What is expected ▸ Search the listing for the string "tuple". Copy every line that has it.

Input for this task ▸
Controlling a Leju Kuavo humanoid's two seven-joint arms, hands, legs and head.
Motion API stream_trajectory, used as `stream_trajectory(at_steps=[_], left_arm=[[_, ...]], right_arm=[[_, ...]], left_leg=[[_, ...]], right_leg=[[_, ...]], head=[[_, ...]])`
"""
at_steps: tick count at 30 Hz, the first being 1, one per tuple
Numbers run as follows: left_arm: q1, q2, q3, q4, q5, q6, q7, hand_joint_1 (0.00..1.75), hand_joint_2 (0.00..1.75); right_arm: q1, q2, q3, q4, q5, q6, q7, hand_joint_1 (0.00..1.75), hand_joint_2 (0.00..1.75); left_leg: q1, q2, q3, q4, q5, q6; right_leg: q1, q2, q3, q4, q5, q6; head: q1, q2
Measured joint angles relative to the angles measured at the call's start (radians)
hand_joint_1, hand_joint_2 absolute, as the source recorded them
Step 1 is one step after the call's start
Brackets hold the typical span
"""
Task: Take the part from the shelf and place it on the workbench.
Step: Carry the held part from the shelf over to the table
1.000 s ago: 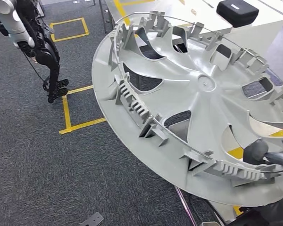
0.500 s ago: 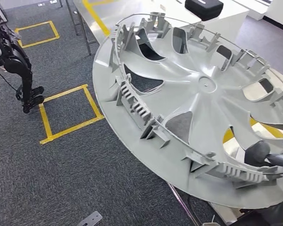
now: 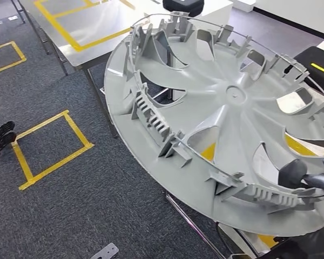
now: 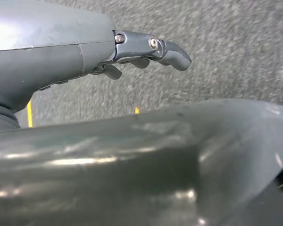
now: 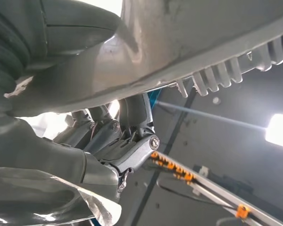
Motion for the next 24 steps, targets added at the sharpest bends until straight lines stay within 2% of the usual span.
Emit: stream_trajectory(at_steps=[1, 2, 3, 4, 5, 6, 7, 9, 10, 11, 12, 13, 14, 16, 17, 18, 20, 22, 24], left_arm=[[-0.001, 0.001, 0.0, 0.0, 0.0, 0.0, 0.0, 0.0, 0.0], [-0.001, 0.002, 0.0, 0.0, 0.0, 0.0, 0.0, 0.0, 0.0], [-0.002, 0.002, 0.0, 0.0, 0.0, 0.0, 0.0, 0.0, 0.0], [-0.003, 0.001, 0.0, 0.0, 0.0, 0.0, 0.001, 0.0, 0.0], [-0.004, 0.0, 0.0, 0.0, 0.0, 0.0, 0.001, 0.0, 0.0], [-0.005, -0.001, 0.0, 0.0, 0.0, 0.0, 0.001, 0.0, 0.0], [-0.006, -0.001, 0.0, 0.0, 0.0, 0.0, 0.0, 0.0, 0.0], [-0.005, -0.001, 0.0, 0.0, 0.0, 0.0, 0.0, 0.0, 0.0], [-0.004, -0.001, 0.0, 0.0, 0.0, -0.001, 0.0, 0.0, 0.0], [-0.002, -0.001, 0.0, 0.0, -0.001, -0.002, 0.0, 0.0, 0.0], [-0.002, -0.001, 0.0, 0.0, -0.002, -0.002, 0.0, 0.0, 0.0], [-0.002, -0.002, 0.0, 0.0, -0.002, -0.003, 0.0, 0.0, 0.0], [-0.003, -0.003, 0.0, 0.0, -0.003, -0.003, 0.0, 0.0, 0.0], [-0.004, -0.003, 0.0, 0.0, -0.004, -0.003, 0.0, 0.0, 0.0], [-0.005, -0.003, 0.0, 0.0, -0.005, -0.003, 0.0, 0.0, 0.0], [-0.006, -0.003, 0.0, 0.0, -0.006, -0.003, 0.001, 0.0, 0.0], [-0.008, -0.004, 0.0, 0.0, -0.007, -0.003, 0.002, 0.0, 0.0], [-0.011, -0.006, -0.001, 0.0, -0.009, -0.004, 0.002, 0.0, 0.0], [-0.01, -0.006, -0.001, 0.0, -0.009, -0.006, 0.002, 0.0, 0.0]], right_arm=[[0.0, 0.0, 0.0, 0.0, 0.0, 0.0, 0.0, 1.75, 1.75], [0.0, 0.0, 0.0, 0.0, 0.0, 0.0, 0.0, 1.75, 1.75], [0.0, 0.0, 0.0, 0.001, -0.001, 0.0, -0.001, 1.75, 1.75], [0.001, 0.0, -0.001, 0.001, -0.001, 0.0, -0.001, 1.75, 1.75], [0.002, 0.0, -0.001, 0.001, -0.002, 0.0, -0.001, 1.75, 1.75], [0.001, 0.0, -0.001, 0.001, -0.002, 0.0, -0.001, 1.75, 1.75], [0.0, 0.0, -0.002, 0.001, -0.002, 0.0, -0.001, 1.75, 1.75], [-0.001, 0.0, -0.004, 0.001, -0.002, 0.0, -0.002, 1.75, 1.75], [0.0, 0.0, -0.004, 0.001, -0.002, 0.0, -0.003, 1.75, 1.75], [0.001, 0.0, -0.004, 0.001, -0.002, 0.0, -0.003, 1.75, 1.75], [0.002, 0.0, -0.005, 0.001, -0.002, 0.0, -0.004, 1.75, 1.75], [0.003, 0.0, -0.005, 0.001, -0.002, 0.0, -0.004, 1.75, 1.75], [0.003, 0.0, -0.005, 0.001, -0.002, 0.0, -0.005, 1.75, 1.75], [0.003, 0.0, -0.006, 0.001, -0.002, 0.0, -0.006, 1.75, 1.75], [0.003, 0.001, -0.006, 0.001, -0.002, 0.0, -0.006, 1.75, 1.75], [0.004, 0.001, -0.007, 0.001, -0.002, 0.0, -0.007, 1.75, 1.75], [0.005, 0.002, -0.008, 0.001, -0.002, 0.0, -0.009, 1.75, 1.75], [0.006, 0.002, -0.009, 0.0, -0.002, 0.0, -0.013, 1.75, 1.75], [0.006, 0.004, -0.009, 0.0, -0.001, 0.0, -0.016, 1.75, 1.75]], left_leg=[[0.001, -0.022, 0.022, -0.054, 0.019, 0.003], [0.001, -0.04, 0.034, -0.085, 0.026, 0.005], [0.0, -0.043, 0.037, -0.095, 0.023, 0.006], [-0.001, -0.033, 0.039, -0.1, 0.024, 0.008], [-0.001, -0.021, 0.041, -0.106, 0.027, 0.012], [0.0, -0.008, 0.044, -0.112, 0.031, 0.018], [0.002, 0.006, 0.046, -0.118, 0.034, 0.023], [0.0, 0.034, 0.048, -0.121, 0.035, 0.029], [-0.001, 0.049, 0.048, -0.121, 0.034, 0.029], [-0.002, 0.063, 0.048, -0.121, 0.033, 0.029], [-0.002, 0.077, 0.048, -0.121, 0.031, 0.028], [-0.002, 0.089, 0.049, -0.121, 0.03, 0.026], [-0.002, 0.101, 0.052, -0.12, 0.027, 0.023], [-0.006, 0.119, 0.057, -0.119, 0.021, 0.015], [-0.008, 0.127, 0.06, -0.118, 0.019, 0.01], [-0.01, 0.134, 0.061, -0.117, 0.017, 0.005], [-0.007, 0.147, 0.065, -0.115, 0.012, -0.005], [-0.002, 0.118, 0.054, -0.082, -0.016, -0.014], [0.0, 0.07, 0.007, 0.027, -0.075, -0.018]], right_leg=[[-0.001, 0.011, -0.003, 0.002, 0.0, 0.004], [-0.003, 0.022, -0.007, 0.003, 0.002, 0.01], [-0.005, 0.033, -0.012, 0.003, 0.004, 0.017], [-0.008, 0.045, -0.016, 0.0, 0.007, 0.025], [-0.009, 0.044, -0.022, 0.002, 0.006, 0.031], [-0.008, 0.027, -0.032, 0.015, -0.003, 0.035], [-0.006, 0.0, -0.051, 0.048, -0.023, 0.039], [-0.006, -0.058, -0.111, 0.169, -0.084, 0.046], [-0.007, -0.07, -0.142, 0.231, -0.108, 0.049], [-0.009, -0.076, -0.161, 0.27, -0.118, 0.052], [-0.011, -0.08, -0.161, 0.272, -0.109, 0.054], [-0.012, -0.086, -0.139, 0.233, -0.085, 0.056], [-0.013, -0.098, -0.099, 0.163, -0.052, 0.056], [-0.009, -0.137, -0.024, 0.034, -0.014, 0.049], [-0.006, -0.148, -0.005, 0.002, -0.009, 0.043], [-0.002, -0.15, 0.0, -0.005, -0.013, 0.036], [-0.002, -0.128, -0.001, -0.006, -0.009, 0.023], [-0.005, -0.109, 0.001, -0.008, -0.005, 0.011], [-0.006, -0.089, 0.003, -0.009, -0.005, 0.002]], head=[[0.0, 0.0], [0.0, 0.0], [0.0, 0.0], [0.0, 0.0], [0.001, 0.0], [0.002, 0.0], [0.004, 0.0], [0.006, 0.0], [0.006, 0.0], [0.006, 0.0], [0.006, 0.0], [0.006, 0.0], [0.006, 0.0], [0.005, 0.0], [0.004, 0.0], [0.004, 0.0], [0.003, 0.0], [0.002, 0.0], [0.001, 0.0]])
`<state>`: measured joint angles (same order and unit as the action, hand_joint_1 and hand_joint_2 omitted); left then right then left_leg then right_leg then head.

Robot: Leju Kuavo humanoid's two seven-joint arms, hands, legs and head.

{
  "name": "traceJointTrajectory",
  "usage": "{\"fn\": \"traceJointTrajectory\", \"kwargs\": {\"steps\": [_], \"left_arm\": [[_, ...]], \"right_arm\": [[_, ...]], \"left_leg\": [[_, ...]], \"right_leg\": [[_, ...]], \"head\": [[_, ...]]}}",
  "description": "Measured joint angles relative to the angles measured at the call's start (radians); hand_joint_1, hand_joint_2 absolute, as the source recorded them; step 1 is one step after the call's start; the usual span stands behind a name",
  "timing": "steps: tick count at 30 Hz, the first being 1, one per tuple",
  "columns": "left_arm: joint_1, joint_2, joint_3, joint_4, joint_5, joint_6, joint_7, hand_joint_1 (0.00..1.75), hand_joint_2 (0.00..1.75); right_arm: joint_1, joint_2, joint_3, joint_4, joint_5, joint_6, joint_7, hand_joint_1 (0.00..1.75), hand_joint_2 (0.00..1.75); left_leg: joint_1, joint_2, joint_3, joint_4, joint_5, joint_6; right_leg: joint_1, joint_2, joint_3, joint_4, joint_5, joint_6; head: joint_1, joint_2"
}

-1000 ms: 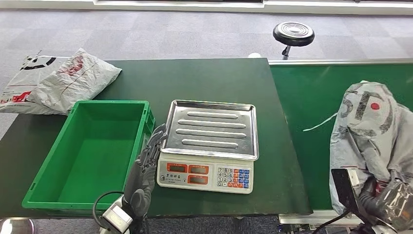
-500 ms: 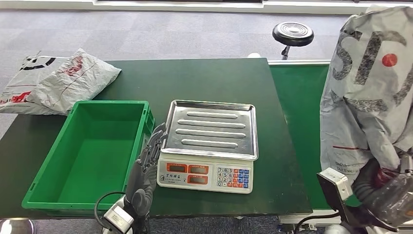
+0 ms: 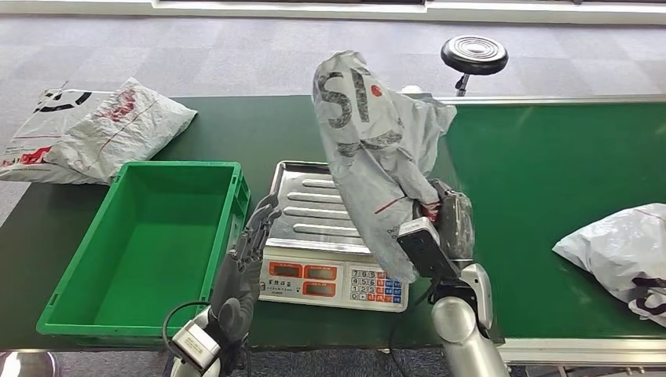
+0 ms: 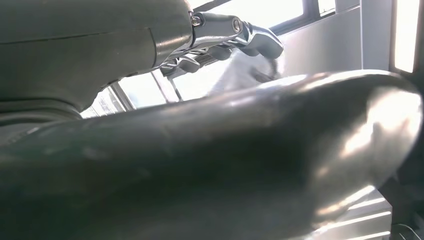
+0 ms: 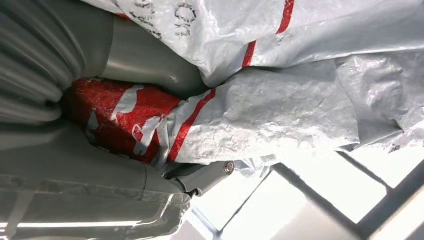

Answer to this task ▸
at_steps: tick count at 30 Hz, the first being 1, one per tuple
  "timing": "steps: tick count at 30 Hz, the first being 1, one per tuple",

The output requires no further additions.